• [WORK TO BE COMPLETED]:
The material below contains a line with "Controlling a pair" and a line with "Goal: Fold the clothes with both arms". Copy exactly those two lines and all lines between them.

• [DATA BLOCK]:
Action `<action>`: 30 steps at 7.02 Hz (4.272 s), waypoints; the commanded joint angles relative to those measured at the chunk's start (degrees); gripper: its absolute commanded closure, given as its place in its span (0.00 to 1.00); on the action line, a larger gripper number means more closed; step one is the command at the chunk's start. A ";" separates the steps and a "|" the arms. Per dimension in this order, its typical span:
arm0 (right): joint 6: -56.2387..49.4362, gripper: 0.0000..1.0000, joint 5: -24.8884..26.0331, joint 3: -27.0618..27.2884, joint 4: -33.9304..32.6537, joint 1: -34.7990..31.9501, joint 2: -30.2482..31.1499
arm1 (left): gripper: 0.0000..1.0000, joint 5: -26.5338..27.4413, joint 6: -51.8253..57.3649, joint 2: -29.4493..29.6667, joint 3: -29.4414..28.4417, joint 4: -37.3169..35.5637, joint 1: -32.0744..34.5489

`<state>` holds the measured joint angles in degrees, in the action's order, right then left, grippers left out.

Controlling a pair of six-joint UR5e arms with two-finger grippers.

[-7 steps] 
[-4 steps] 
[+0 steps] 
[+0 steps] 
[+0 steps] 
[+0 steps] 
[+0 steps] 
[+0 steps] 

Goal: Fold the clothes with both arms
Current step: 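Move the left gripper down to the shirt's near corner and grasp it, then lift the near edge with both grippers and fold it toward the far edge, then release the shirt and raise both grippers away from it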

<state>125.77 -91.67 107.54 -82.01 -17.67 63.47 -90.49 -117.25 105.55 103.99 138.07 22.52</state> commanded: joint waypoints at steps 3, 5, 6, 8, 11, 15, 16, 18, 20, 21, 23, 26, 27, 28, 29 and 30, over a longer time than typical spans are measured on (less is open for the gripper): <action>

• [EXERCISE OUTPUT]:
Controlling a pair of six-joint UR5e arms with two-finger grippers.

[-7 steps] 
[-4 steps] 
[+0 steps] 
[+0 steps] 
[+0 steps] 
[+0 steps] 
[+0 steps] 
[+0 steps] 

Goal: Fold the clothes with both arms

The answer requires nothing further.